Effective Interest Rate (EIR)
The effective interest rate, or EIR, is intended to reflect the true cost of taking out a loan in Singapore. This is due to the fact that the loan interest rate is not the only cost. Other costs, such as the administration fee charged by a bank, are frequently included. Most importantly, it considers how long the loan tenure is and how frequently you repay the loan. This is because the effective interest rate takes compounding into account. The formula will be provided later in the article.
Currently, all Singapore financial institutions are required by law to publish the EIR of their loans. That is why you will frequently see both the Effective Interest Rate and the Advertised Interest Rate. Insisting on EIR means that financial institutions that lend you money, such as banks or licensed moneylenders, can’t use low-interest rates to hide fees or offer you unreasonable repayment terms.
Why is EIR higher than the advertised rate of interest?

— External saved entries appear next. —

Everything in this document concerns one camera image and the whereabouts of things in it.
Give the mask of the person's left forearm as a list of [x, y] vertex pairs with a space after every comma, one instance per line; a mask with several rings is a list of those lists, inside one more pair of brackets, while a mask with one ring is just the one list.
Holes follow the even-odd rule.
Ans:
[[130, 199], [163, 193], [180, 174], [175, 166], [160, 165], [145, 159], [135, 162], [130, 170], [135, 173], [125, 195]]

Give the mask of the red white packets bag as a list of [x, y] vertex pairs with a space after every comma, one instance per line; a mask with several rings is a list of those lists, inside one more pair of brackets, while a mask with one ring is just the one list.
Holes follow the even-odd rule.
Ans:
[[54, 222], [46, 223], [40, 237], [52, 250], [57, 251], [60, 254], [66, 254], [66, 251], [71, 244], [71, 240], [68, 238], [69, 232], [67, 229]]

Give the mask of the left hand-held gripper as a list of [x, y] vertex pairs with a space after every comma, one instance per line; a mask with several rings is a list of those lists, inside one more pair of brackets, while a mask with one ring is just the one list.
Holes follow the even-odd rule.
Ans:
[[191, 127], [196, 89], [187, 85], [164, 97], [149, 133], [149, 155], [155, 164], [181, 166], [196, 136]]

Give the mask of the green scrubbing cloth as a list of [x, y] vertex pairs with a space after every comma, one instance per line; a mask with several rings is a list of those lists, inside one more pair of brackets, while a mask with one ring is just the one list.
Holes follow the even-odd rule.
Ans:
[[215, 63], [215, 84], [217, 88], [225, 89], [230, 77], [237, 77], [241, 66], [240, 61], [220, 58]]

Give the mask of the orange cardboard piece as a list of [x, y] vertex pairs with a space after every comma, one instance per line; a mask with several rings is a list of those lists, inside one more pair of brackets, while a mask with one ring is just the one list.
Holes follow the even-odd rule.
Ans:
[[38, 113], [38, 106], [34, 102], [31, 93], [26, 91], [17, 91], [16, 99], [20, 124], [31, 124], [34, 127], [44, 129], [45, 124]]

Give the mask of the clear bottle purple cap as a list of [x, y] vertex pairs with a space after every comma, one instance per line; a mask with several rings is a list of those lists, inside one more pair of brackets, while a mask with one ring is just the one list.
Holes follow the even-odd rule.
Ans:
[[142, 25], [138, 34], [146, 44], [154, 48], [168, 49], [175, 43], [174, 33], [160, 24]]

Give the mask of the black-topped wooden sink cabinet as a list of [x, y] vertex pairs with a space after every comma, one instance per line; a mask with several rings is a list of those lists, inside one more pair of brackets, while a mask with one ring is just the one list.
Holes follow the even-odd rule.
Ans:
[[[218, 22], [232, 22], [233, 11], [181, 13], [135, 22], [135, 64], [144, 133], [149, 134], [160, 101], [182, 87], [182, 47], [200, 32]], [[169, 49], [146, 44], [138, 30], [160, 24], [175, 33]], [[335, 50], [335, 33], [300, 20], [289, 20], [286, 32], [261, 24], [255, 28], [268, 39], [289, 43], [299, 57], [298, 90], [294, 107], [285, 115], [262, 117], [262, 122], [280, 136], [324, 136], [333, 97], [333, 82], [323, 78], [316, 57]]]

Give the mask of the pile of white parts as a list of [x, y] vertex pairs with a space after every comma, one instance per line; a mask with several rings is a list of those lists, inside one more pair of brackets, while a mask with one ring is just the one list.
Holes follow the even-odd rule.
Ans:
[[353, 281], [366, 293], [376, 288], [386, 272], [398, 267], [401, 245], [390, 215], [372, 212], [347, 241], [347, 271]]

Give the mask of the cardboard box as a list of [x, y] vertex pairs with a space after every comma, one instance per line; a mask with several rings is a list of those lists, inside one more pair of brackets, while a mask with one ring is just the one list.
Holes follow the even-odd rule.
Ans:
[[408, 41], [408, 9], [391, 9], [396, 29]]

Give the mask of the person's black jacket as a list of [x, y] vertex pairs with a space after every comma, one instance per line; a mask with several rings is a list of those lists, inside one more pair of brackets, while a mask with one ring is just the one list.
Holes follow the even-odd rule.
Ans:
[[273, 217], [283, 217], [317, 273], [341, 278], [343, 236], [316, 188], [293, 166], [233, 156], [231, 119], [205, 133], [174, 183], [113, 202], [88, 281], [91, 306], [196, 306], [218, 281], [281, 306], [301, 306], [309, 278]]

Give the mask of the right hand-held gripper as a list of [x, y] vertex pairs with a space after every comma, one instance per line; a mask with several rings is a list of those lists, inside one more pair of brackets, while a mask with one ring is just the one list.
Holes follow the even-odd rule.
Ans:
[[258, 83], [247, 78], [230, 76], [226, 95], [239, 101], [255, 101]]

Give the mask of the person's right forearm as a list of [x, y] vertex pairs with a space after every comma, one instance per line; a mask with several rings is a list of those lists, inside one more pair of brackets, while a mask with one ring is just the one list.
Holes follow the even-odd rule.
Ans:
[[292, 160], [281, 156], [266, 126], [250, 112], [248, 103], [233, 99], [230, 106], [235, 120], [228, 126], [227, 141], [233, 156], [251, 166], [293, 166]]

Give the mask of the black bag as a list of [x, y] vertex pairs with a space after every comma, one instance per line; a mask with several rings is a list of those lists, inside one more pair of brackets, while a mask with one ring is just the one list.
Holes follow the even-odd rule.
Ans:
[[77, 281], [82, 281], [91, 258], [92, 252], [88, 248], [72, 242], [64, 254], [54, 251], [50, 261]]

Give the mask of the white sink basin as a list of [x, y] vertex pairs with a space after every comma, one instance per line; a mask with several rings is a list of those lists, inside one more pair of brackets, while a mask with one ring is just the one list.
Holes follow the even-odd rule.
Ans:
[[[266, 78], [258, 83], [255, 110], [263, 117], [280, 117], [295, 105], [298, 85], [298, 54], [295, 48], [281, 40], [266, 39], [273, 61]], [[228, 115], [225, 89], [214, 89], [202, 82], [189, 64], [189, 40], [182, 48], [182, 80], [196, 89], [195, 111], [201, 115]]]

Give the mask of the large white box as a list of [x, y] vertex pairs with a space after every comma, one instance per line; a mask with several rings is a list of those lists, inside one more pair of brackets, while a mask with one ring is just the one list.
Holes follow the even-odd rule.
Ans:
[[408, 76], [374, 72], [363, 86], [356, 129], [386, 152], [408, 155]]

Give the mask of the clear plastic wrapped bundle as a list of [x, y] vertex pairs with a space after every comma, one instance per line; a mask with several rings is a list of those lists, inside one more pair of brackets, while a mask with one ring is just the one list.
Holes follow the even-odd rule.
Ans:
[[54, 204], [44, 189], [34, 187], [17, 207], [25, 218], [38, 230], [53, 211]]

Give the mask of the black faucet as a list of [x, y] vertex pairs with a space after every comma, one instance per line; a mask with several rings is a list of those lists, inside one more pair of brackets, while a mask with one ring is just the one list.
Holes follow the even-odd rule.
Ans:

Typical interest rates only consider the amount of interest charged. If you take out a $4,000 loan at 5% interest, you should expect to pay $200 in interest each year. However, EIR takes into account all other factors. For example, if there is an administrative or processing fee, you may end up paying more than that. Assume you pay a 1% administrative fee on a $4,000 loan. That’s $40. This means you must now repay $200 in interest plus $40 in fees, for a total of $240. Essentially, you’re repaying 6% of your principal.
And that is only one factor in the equation. EIR also considers how the loan will be repaid. It considers the following factors:
- Total number of installments
- Instalment frequency
- Whether or not the installment amounts are equal.
- The repayment schedule is the sum of all of these factors
Are there any online EIR calculators available?
If you want to do your own EIR calculations, the Ministry of Law provides a simple Excel-based EIR calculator. All you have to do is enter the:
- The loan amount
- Installment frequency
- Total number of installments
- Each installment’s amount
- If necessary, you can enter unequal installment amounts, though you can only enter up to 12 installment amounts
Should you always choose the lowest Effective Interest Rate (EIR)?
In general, it is wise to choose the lowest EIR. The entire purpose of EIR is to ensure that you get the lowest interest rate possible on your loan, regardless of what the bank advertises. However, there are two things to keep an eye out for:
The total amount of interest you will pay
A longer loan tenure frequently results in a lower EIR because you repay a lower amount each month. When you look at the big picture, however, a longer loan tenure means paying more interest overall.
If you can afford the monthly payments
Banks may occasionally offer you a loan with a lower EIR if you borrow for a shorter period of time. However, shorter terms imply higher monthly payments. If you have a cash flow problem, this is not a good idea. Remember that if you are unable to repay a loan in full and on time, you will be charged fees and interest on the outstanding balances. It’s pointless to be enticed by a lower effective interest rate if you’ll end up paying more than you expected.